Ayat-ayat di atas menegaskan, bahwa Allah Maha Adil. Allah juga tidak akan menyiksa dan memberi pahala pada manusia, kecuali setelah ditunjukkan jalannya, yaitu jalan ke surga dan neraka, yang keduanya sama-sama ditunjukkan kepada manusia, sehingga ketika Allah menyiksa mereka yang tersesat itu bukan karena kesalahan Allah, melainkan karena merekalah yang bersalah. Sebab, mereka tidak mengikuti agama Allah. Jika mereka diberi pahala surga pun, bukan semata-mata karena kemurahan Allah, sehingga surga tersebut akan diberikan kepada siapa saja tanpa melihat usahanya. Tetapi, karena usaha merekalah, mereka diberi pahala dan surga oleh Allah. Dengan kata lain, manusia secara fitri telah diberi kecenderungan oleh Allah untuk beriman dan kufur. Inilah yang dimaksud, bahwa Allah SWT adalah Zat Pencipta hidayah dan dhalalah. Setelah diberi kecenderungan tersebut, manusia kemudian diberi pilihan dan dua alternatif, baik-buruk, surga-neraka, serta pahala-siksa.
Inilah hakikat hidayah dan dhalalah yang sesungguhnya, yakni dari konotasi langsung dari Allah, baik ciptaan maupun tindakan-Nya, menjadi makna tidak langsung, di mana hidayah dan dhalalah tersebut merupakan ciptaan Allah, sementara yang mengusahakannya adalah manusia. Karena manusia telah diberi potensi untuk mendapatkan keduanya. Bahkan tidak hanya itu, Allah SWT. juga menurunkan Rasul yang diberi tugas menjelaskan kedua jalan tersebut, sehingga setelah diutusnya Rasul tidak ada lagi yang melemparkan umpatan dan tuduhan pada Allah dengan mengatakan, bahwa Allah SWT. tidak adil, dengan berbagai alasan. Firman Allah:
وَمَا كُنَّا مُعَذِّبِينَ حَتَّى نَبْعَثَ رَسُولاً
“Dan Kami tidak akan menyiksa (siapa saja ) sebelum Kami mengutus Rasul.” (QS. Al-Israa: 15)

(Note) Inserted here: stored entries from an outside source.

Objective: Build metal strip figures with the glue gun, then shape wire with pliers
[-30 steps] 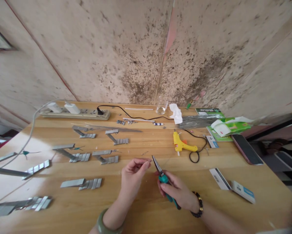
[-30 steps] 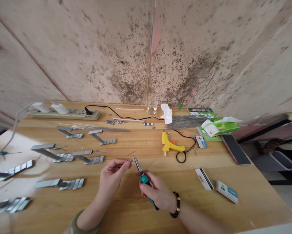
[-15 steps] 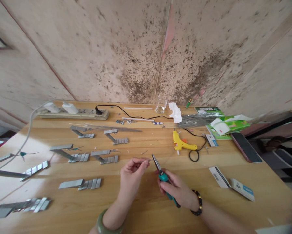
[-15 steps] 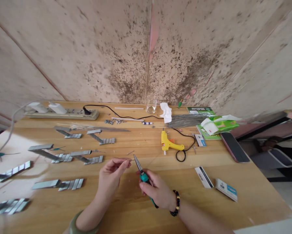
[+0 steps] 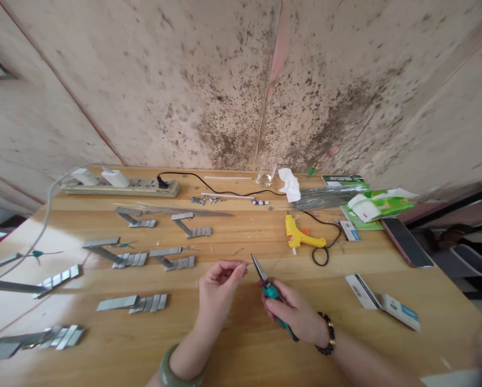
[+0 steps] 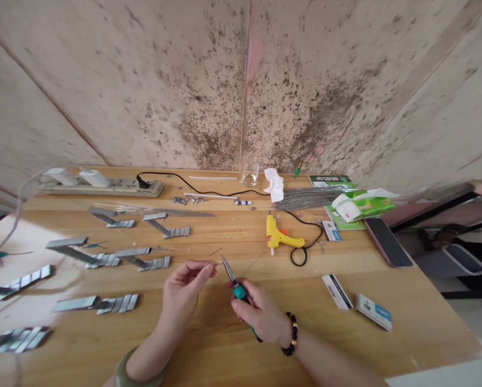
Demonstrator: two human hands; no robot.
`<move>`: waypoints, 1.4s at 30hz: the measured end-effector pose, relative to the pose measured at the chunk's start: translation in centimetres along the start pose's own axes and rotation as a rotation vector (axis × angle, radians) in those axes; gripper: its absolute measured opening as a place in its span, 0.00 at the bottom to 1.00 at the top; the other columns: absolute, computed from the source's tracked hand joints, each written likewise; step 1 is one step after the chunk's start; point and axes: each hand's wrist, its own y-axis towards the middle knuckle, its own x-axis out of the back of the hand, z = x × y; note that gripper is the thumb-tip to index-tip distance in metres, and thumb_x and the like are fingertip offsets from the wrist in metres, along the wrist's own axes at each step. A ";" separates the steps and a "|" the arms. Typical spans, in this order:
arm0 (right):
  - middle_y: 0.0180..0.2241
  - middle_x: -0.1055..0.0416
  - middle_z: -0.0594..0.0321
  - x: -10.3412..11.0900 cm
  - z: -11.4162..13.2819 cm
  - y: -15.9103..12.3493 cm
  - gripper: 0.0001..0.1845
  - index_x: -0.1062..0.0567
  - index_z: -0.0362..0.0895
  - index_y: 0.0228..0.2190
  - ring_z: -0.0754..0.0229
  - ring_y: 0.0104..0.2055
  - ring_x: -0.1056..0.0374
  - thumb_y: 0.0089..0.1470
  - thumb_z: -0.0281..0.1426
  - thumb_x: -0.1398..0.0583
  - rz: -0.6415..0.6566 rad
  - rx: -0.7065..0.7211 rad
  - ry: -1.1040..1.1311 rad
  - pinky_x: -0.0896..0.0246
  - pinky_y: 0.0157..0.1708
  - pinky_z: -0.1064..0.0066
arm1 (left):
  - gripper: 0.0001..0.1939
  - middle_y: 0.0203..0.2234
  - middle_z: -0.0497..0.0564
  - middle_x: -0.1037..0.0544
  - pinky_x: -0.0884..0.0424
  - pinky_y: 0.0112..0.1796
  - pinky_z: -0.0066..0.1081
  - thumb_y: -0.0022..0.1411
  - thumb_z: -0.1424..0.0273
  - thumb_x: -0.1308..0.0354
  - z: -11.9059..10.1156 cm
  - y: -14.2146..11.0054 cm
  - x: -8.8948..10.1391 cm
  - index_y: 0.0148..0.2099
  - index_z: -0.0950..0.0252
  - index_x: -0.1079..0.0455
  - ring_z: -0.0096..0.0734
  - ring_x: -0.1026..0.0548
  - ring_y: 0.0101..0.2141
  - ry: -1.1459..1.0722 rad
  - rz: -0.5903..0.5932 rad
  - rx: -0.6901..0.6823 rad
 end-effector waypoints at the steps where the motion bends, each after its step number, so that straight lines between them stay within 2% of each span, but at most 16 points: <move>1: 0.27 0.40 0.67 0.0 0.0 0.0 0.18 0.37 0.44 0.38 0.66 0.25 0.45 0.53 0.45 0.42 -0.001 -0.001 -0.003 0.47 0.26 0.72 | 0.09 0.25 0.51 0.19 0.27 0.31 0.23 0.46 0.68 0.31 0.0 0.0 0.0 0.28 0.66 0.25 0.25 0.24 0.25 -0.003 -0.003 0.001; 11: 0.27 0.39 0.67 0.0 0.2 -0.1 0.17 0.37 0.43 0.39 0.65 0.26 0.43 0.54 0.43 0.43 0.006 0.018 -0.029 0.46 0.27 0.71 | 0.08 0.24 0.49 0.19 0.27 0.31 0.21 0.47 0.67 0.31 0.3 0.0 0.2 0.28 0.65 0.26 0.23 0.24 0.25 0.002 -0.019 -0.001; 30: 0.28 0.41 0.68 0.3 -0.5 0.0 0.13 0.35 0.43 0.40 0.67 0.25 0.46 0.56 0.37 0.44 -0.012 0.008 -0.053 0.48 0.25 0.73 | 0.08 0.26 0.52 0.18 0.25 0.32 0.24 0.46 0.67 0.32 -0.2 -0.2 -0.2 0.28 0.66 0.26 0.27 0.22 0.26 0.008 -0.017 -0.006; 42: 0.25 0.39 0.67 0.5 -0.5 -0.3 0.14 0.32 0.44 0.42 0.65 0.25 0.44 0.57 0.39 0.44 -0.047 0.038 -0.154 0.47 0.26 0.73 | 0.09 0.24 0.52 0.19 0.26 0.31 0.27 0.46 0.67 0.32 -0.2 -0.2 -0.3 0.27 0.66 0.26 0.29 0.23 0.26 0.031 -0.023 -0.017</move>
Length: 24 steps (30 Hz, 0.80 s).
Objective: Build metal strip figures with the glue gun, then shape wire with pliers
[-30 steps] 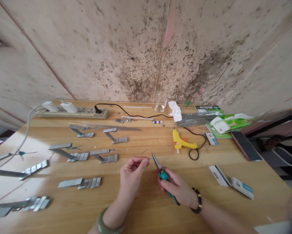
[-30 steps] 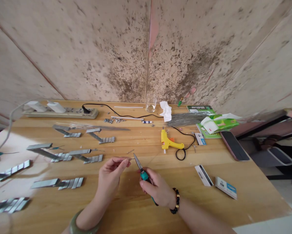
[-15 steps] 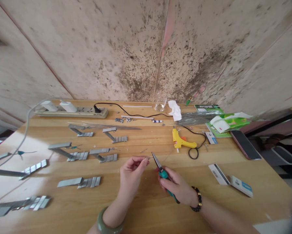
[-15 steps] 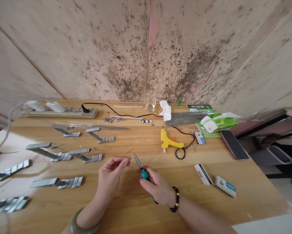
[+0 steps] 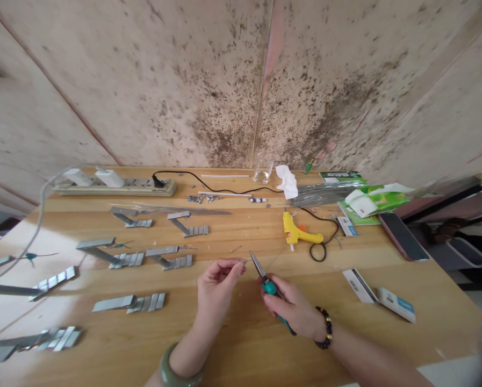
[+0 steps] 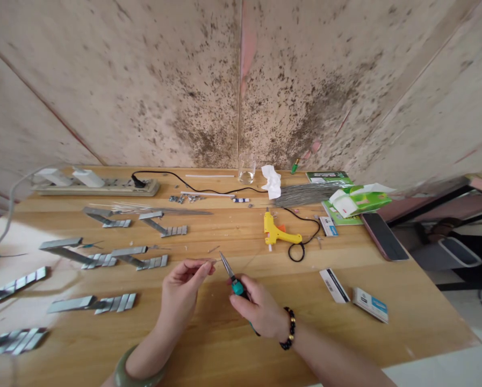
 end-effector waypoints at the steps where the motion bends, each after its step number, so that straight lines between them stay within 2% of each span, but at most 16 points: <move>1: 0.25 0.39 0.68 0.0 0.0 0.0 0.14 0.32 0.44 0.42 0.65 0.25 0.44 0.57 0.39 0.44 -0.001 0.003 -0.008 0.47 0.25 0.73 | 0.09 0.24 0.51 0.19 0.26 0.31 0.27 0.46 0.67 0.32 -0.1 0.0 0.0 0.27 0.66 0.26 0.29 0.23 0.26 -0.001 0.000 0.005; 5: 0.23 0.40 0.69 0.0 0.1 0.0 0.13 0.33 0.44 0.41 0.65 0.24 0.45 0.57 0.39 0.44 -0.001 0.008 -0.003 0.48 0.24 0.73 | 0.09 0.24 0.50 0.19 0.27 0.31 0.24 0.46 0.67 0.31 -0.2 -0.1 0.0 0.27 0.66 0.26 0.26 0.23 0.26 -0.021 0.002 0.029; 9: 0.24 0.41 0.69 -0.2 0.4 0.3 0.18 0.33 0.43 0.41 0.66 0.23 0.44 0.55 0.43 0.42 0.013 -0.016 0.090 0.47 0.24 0.72 | 0.09 0.22 0.49 0.20 0.28 0.31 0.24 0.44 0.67 0.30 0.0 0.1 0.0 0.27 0.66 0.26 0.25 0.24 0.25 -0.056 -0.003 0.053; 12: 0.28 0.37 0.67 -0.1 0.4 0.7 0.22 0.35 0.43 0.41 0.65 0.25 0.39 0.52 0.46 0.40 0.044 -0.027 0.245 0.42 0.28 0.70 | 0.11 0.22 0.48 0.21 0.28 0.31 0.24 0.42 0.68 0.29 -0.1 0.6 0.0 0.27 0.66 0.27 0.23 0.25 0.24 -0.175 -0.022 0.095; 16: 0.31 0.33 0.64 0.2 0.2 1.0 0.26 0.35 0.43 0.43 0.64 0.28 0.35 0.49 0.46 0.37 0.068 -0.047 0.407 0.39 0.32 0.67 | 0.14 0.21 0.47 0.22 0.30 0.27 0.22 0.38 0.68 0.27 -0.4 1.4 0.1 0.25 0.66 0.30 0.22 0.27 0.22 -0.356 -0.035 0.216; 19: 0.31 0.33 0.64 0.3 0.2 0.9 0.26 0.34 0.42 0.43 0.64 0.28 0.34 0.49 0.46 0.37 0.082 -0.053 0.409 0.39 0.32 0.67 | 0.15 0.21 0.47 0.23 0.30 0.26 0.21 0.39 0.68 0.28 -0.6 1.6 0.1 0.25 0.67 0.30 0.20 0.28 0.23 -0.415 0.013 0.291; 24: 0.31 0.33 0.64 0.2 0.6 0.6 0.24 0.33 0.42 0.42 0.64 0.29 0.34 0.50 0.45 0.38 0.094 -0.045 0.350 0.39 0.34 0.67 | 0.14 0.22 0.47 0.24 0.30 0.26 0.22 0.41 0.69 0.28 -0.7 1.6 0.2 0.27 0.66 0.30 0.21 0.28 0.23 -0.418 0.058 0.321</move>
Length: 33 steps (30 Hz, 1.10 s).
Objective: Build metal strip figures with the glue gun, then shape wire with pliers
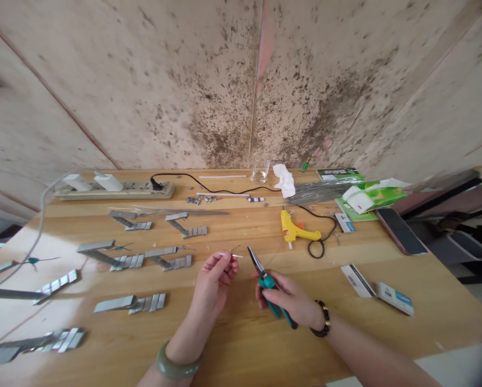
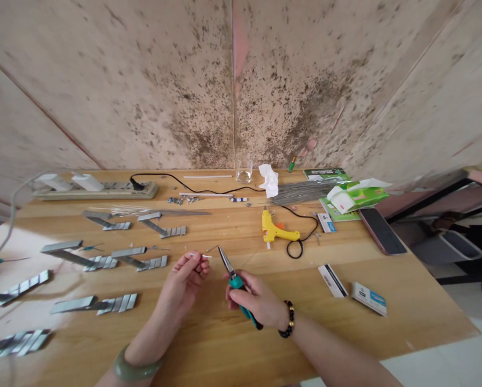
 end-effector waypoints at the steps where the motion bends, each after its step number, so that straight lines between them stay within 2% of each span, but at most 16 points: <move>1: 0.31 0.33 0.64 0.0 0.1 0.0 0.24 0.33 0.42 0.42 0.64 0.30 0.35 0.51 0.45 0.38 0.004 0.002 -0.006 0.39 0.34 0.67 | 0.13 0.22 0.47 0.24 0.30 0.26 0.22 0.41 0.68 0.29 0.0 0.0 0.0 0.27 0.66 0.30 0.21 0.28 0.23 -0.001 0.003 0.004; 8: 0.32 0.33 0.62 -0.1 0.0 -0.1 0.23 0.33 0.42 0.43 0.63 0.31 0.35 0.51 0.44 0.38 0.006 0.018 -0.006 0.40 0.36 0.66 | 0.14 0.21 0.47 0.25 0.32 0.25 0.20 0.40 0.69 0.28 -0.1 -0.4 -0.2 0.30 0.67 0.26 0.20 0.29 0.22 -0.006 0.039 0.056; 15: 0.33 0.33 0.62 -0.1 0.2 -0.1 0.25 0.34 0.43 0.44 0.62 0.33 0.35 0.49 0.45 0.37 -0.020 0.064 0.001 0.40 0.38 0.64 | 0.16 0.20 0.48 0.26 0.33 0.26 0.23 0.44 0.65 0.30 0.4 -0.6 0.1 0.36 0.68 0.22 0.22 0.30 0.22 0.191 0.086 0.029; 23: 0.33 0.34 0.62 -0.1 0.3 -0.3 0.26 0.34 0.42 0.46 0.62 0.32 0.36 0.50 0.44 0.38 0.010 0.061 -0.014 0.41 0.37 0.65 | 0.19 0.17 0.46 0.31 0.36 0.27 0.25 0.50 0.59 0.35 0.6 -1.0 -0.2 0.41 0.67 0.22 0.23 0.34 0.22 0.482 0.158 -0.145; 28: 0.33 0.34 0.63 -0.3 0.5 -0.3 0.25 0.34 0.42 0.45 0.63 0.32 0.37 0.50 0.43 0.38 0.040 0.055 -0.033 0.42 0.37 0.66 | 0.20 0.16 0.44 0.33 0.38 0.24 0.24 0.50 0.57 0.36 0.9 -0.7 0.1 0.41 0.66 0.22 0.22 0.38 0.20 0.591 0.100 -0.209; 33: 0.33 0.35 0.62 -0.4 0.4 -0.4 0.25 0.33 0.42 0.44 0.63 0.32 0.37 0.50 0.44 0.37 0.048 0.021 -0.030 0.41 0.37 0.66 | 0.16 0.20 0.47 0.28 0.36 0.25 0.25 0.53 0.60 0.38 1.0 -0.6 0.3 0.41 0.64 0.21 0.25 0.34 0.23 0.687 0.105 -0.310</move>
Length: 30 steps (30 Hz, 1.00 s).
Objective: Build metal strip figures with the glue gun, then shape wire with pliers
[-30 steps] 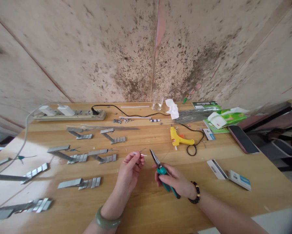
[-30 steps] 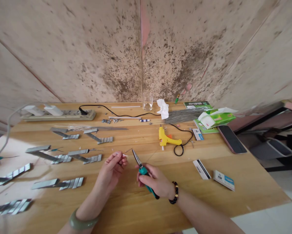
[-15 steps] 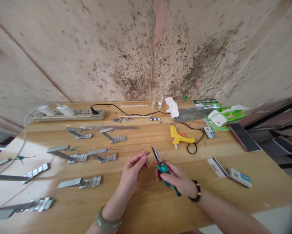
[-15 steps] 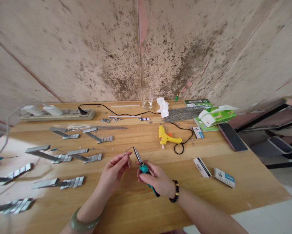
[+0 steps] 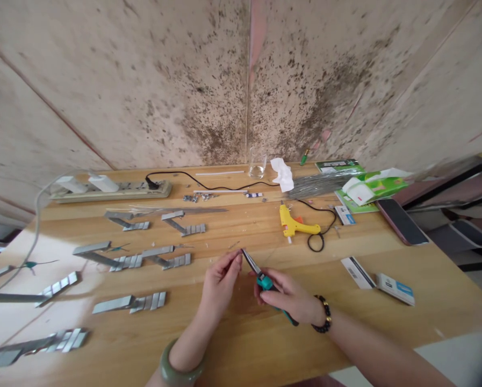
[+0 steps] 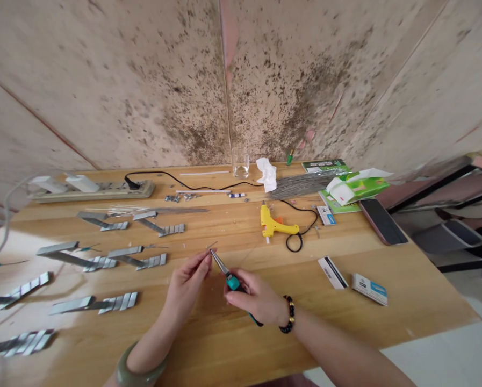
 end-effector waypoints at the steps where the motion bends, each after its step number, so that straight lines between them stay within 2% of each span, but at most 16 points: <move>1: 0.33 0.35 0.62 0.0 0.0 0.0 0.25 0.33 0.42 0.44 0.63 0.32 0.37 0.49 0.45 0.37 -0.001 -0.004 0.006 0.41 0.37 0.66 | 0.15 0.21 0.47 0.28 0.35 0.26 0.25 0.53 0.61 0.38 -0.1 0.0 0.0 0.41 0.63 0.21 0.26 0.33 0.23 0.024 0.001 -0.026; 8: 0.33 0.35 0.63 0.0 0.0 -0.1 0.26 0.32 0.42 0.43 0.63 0.33 0.36 0.49 0.45 0.37 -0.006 -0.039 0.017 0.41 0.37 0.67 | 0.14 0.23 0.47 0.31 0.36 0.27 0.25 0.59 0.64 0.43 0.0 -0.3 0.1 0.44 0.62 0.22 0.26 0.33 0.25 0.211 0.016 -0.205; 17: 0.33 0.34 0.63 0.0 0.0 -0.2 0.25 0.32 0.42 0.44 0.62 0.33 0.36 0.49 0.43 0.36 -0.014 -0.051 0.008 0.41 0.37 0.67 | 0.14 0.28 0.50 0.29 0.33 0.31 0.27 0.65 0.72 0.49 0.0 -0.1 0.8 0.50 0.64 0.28 0.27 0.30 0.29 0.585 0.024 -0.558; 25: 0.31 0.35 0.64 0.0 0.0 -0.1 0.21 0.32 0.41 0.43 0.64 0.31 0.37 0.50 0.40 0.38 -0.016 -0.026 -0.024 0.42 0.34 0.69 | 0.16 0.30 0.52 0.29 0.34 0.33 0.30 0.64 0.77 0.50 0.4 -0.1 1.1 0.53 0.66 0.30 0.29 0.31 0.31 0.766 -0.005 -0.735; 30: 0.27 0.35 0.66 0.0 -0.2 -0.1 0.22 0.33 0.41 0.42 0.65 0.26 0.37 0.49 0.41 0.38 -0.046 -0.072 -0.042 0.41 0.28 0.71 | 0.15 0.29 0.52 0.28 0.34 0.33 0.31 0.64 0.76 0.49 0.3 0.1 1.2 0.51 0.65 0.29 0.30 0.31 0.30 0.783 -0.024 -0.759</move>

لِئَلاَّ يَكُونَ لِلنَّاسِ عَلَى اللّهِ حُجَّةٌ بَعْدَ الرُّسُلِ
“Supaya manusia tidak mempunyai alasan (macam-macam) dihadapan Allah setelah diutusnya Rasul.”
(QS. An-Nisaa: 165)
Inilah gambaran yang sesungguhnya mengenai hidayah dan dhalalah tersebut. Dengan gambaran tersebut, jelas bahwa usaha manusia mencari hidayah berbeda dengan usaha manusia mencari rizki. Sebab, usaha mencari hidayah pasti akan berhasil, sedangkan usaha mencari rizki belum tentu berhasil. Sebab, usaha mencari rizki belum tentu berhasil. Ini dibuktikan dengan balasan pahala dan dosa yang diberikan oleh Allah kepada manusia terkait dengan hidayah dan dhalalah tersebut. Sementara dalam masalah rizki, manusia tidak akan dimintai pertanggungjawaban oleh Allah. Mengenai beberapa ayat al-Qur’an yang menyatakan, bahwa Allah SWT berfirman:
وَاسْمَعُواْ وَاللّهُ لاَ يَهْدِي الْقَوْمَ الْفَاسِقِينَ
“Dan Allah tidak akan memberikan petunjuk kepada kaum yang fasiq.” (QS. Al-Maidah: 108)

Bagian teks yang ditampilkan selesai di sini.